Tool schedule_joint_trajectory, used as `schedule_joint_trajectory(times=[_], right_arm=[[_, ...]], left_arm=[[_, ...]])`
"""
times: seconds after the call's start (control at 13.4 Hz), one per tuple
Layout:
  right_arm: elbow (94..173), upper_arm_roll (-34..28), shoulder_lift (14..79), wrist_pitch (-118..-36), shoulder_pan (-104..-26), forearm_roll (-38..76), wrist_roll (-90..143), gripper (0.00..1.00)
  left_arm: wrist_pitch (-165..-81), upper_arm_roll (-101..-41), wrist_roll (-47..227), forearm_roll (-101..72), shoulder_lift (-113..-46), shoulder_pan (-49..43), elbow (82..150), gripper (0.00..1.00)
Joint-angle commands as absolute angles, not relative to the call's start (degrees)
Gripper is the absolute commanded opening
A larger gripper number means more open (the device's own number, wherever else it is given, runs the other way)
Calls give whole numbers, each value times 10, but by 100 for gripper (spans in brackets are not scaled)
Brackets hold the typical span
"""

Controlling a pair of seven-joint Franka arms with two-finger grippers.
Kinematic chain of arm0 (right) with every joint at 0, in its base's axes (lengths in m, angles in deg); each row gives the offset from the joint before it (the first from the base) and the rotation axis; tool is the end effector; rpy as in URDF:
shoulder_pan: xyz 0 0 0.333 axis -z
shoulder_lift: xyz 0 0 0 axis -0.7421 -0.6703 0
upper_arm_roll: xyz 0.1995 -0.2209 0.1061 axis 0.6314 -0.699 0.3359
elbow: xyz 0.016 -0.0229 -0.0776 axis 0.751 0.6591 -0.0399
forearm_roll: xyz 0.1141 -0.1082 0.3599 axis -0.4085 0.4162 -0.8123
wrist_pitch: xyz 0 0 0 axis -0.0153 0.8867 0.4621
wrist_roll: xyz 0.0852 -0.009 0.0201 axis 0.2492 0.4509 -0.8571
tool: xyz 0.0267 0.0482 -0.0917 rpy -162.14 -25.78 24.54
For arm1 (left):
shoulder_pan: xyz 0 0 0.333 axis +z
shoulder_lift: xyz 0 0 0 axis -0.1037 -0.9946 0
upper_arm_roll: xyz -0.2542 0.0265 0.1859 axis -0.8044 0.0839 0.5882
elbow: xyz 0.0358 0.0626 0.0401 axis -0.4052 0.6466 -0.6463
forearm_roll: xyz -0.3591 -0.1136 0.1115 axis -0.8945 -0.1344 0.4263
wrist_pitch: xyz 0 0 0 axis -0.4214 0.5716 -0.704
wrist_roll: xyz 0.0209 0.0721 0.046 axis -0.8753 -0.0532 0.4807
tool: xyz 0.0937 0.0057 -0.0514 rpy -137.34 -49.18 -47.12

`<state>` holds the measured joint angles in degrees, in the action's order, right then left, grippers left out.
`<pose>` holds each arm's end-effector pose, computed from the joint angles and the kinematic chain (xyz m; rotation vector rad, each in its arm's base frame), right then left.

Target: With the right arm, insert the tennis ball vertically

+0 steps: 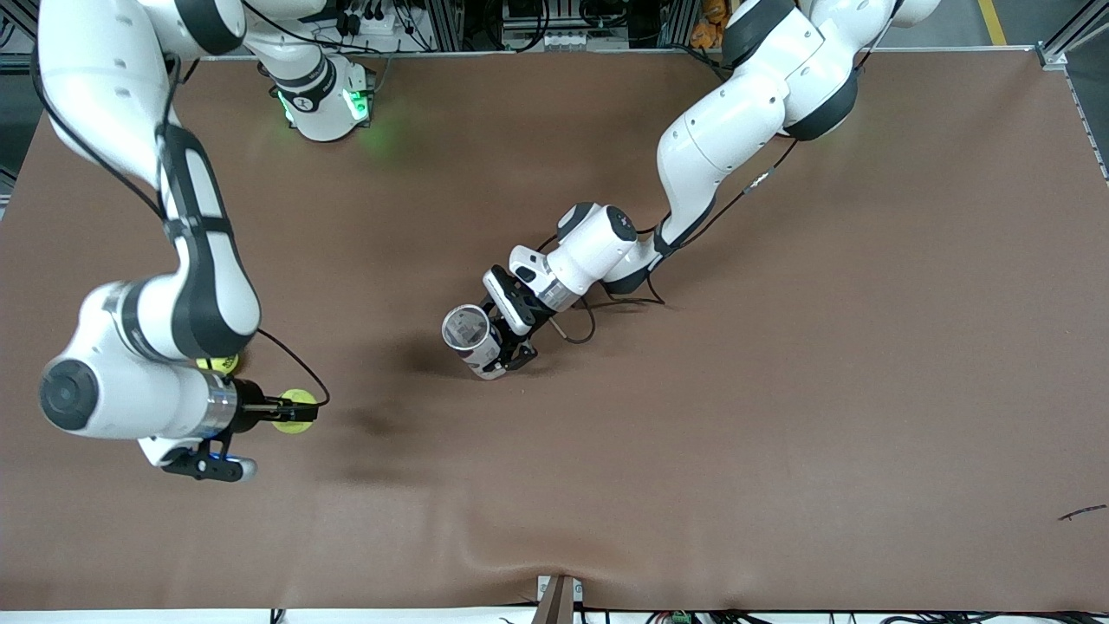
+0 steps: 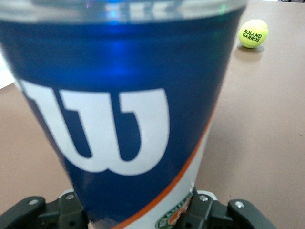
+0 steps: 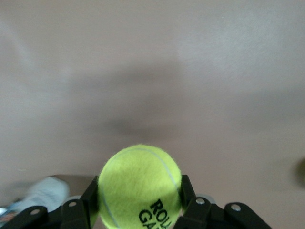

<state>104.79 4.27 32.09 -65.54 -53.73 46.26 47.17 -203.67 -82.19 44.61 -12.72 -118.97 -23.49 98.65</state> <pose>0.7237 0.1058 0.3760 -2.9527 0.2933 0.1643 0.5047 -0.5552 0.1658 2.0971 -1.2225 1.1576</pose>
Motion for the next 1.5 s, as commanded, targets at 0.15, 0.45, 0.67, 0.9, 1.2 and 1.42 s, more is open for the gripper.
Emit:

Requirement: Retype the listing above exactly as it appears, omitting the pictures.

Result for this exercise:
Tool schedule_joint_trajectory, used as `schedule_joint_trajectory(times=[_], right_arm=[[_, ...]], left_arm=[[_, ...]])`
"""
times: seconds after the call's start (control at 13.4 Hz), one per tuple
Layout:
  right_arm: elbow (94..173), upper_arm_roll (-34..28), shoulder_lift (14..79), wrist_pitch (-118..-36), shoulder_pan (-104..-26), forearm_roll (-38..76), wrist_roll (-90..143), gripper (0.00..1.00)
  left_arm: wrist_pitch (-165..-81), upper_arm_roll (-101..-41), wrist_roll (-47..227), forearm_roll (-101..72), shoulder_lift (-113..-46), shoulder_pan (-49..43), elbow (82..150), gripper (0.00..1.00)
Joint-angle commands as absolute angles, not relative to the call's start (degrees)
Gripper is the absolute commanded opening
A larger gripper number means more open (the device's own number, wherever else it is given, runs the other way)
Calls give whole numbers, each value times 10, but by 100 for gripper (spans in brackets are not scaled)
Brackets hold the typical span
"""

Controlling a pair of seven-joint Franka arms with two-finger grippers.
Kinematic chain of arm0 (right) with every joint at 0, in its base's axes (lengths in m, angles in deg); each row gives the offset from the joint before it (the first from the base) and the rotation axis; tool is the end effector; rpy as in URDF:
shoulder_pan: xyz 0 0 0.333 axis -z
shoulder_lift: xyz 0 0 0 axis -0.7421 -0.6703 0
upper_arm_roll: xyz 0.1995 -0.2209 0.1061 axis 0.6314 -0.699 0.3359
elbow: xyz 0.016 -0.0229 -0.0776 axis 0.751 0.6591 -0.0399
forearm_roll: xyz 0.1141 -0.1082 0.3599 axis -0.4085 0.4162 -0.8123
wrist_pitch: xyz 0 0 0 axis -0.0153 0.8867 0.4621
wrist_roll: xyz 0.0852 -0.009 0.0201 axis 0.2492 0.4509 -0.8571
tool: xyz 0.0267 0.0482 -0.0917 rpy -162.14 -25.78 24.54
For arm1 (left):
shoulder_pan: xyz 0 0 0.333 axis +z
shoulder_lift: xyz 0 0 0 axis -0.1037 -0.9946 0
upper_arm_roll: xyz -0.2542 0.0265 0.1859 axis -0.8044 0.0839 0.5882
elbow: xyz 0.0358 0.0626 0.0401 axis -0.4052 0.6466 -0.6463
forearm_roll: xyz -0.3591 -0.1136 0.1115 axis -0.8945 -0.1344 0.4263
wrist_pitch: xyz 0 0 0 axis -0.4214 0.5716 -0.704
wrist_roll: xyz 0.0209 0.0721 0.046 axis -0.8753 -0.0532 0.4807
tool: xyz 0.0937 0.0057 -0.0514 rpy -137.34 -49.18 -47.12

`<state>` holds the measured joint angles in degrees, in the action's order, right then left, grippers left out.
`<pose>` holds each arm's end-effector pose, computed from the joint angles and the kinematic chain (xyz m; rotation vector rad, each in its arm's base frame), right then left.

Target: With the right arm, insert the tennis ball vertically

+0 steps: 
+0 steps: 
+0 steps: 

<state>104.79 4.27 32.09 -65.54 -53.73 46.26 47.17 -203.67 -82.19 44.61 -12.72 -118.97 -23.49 98.65</state> <pose>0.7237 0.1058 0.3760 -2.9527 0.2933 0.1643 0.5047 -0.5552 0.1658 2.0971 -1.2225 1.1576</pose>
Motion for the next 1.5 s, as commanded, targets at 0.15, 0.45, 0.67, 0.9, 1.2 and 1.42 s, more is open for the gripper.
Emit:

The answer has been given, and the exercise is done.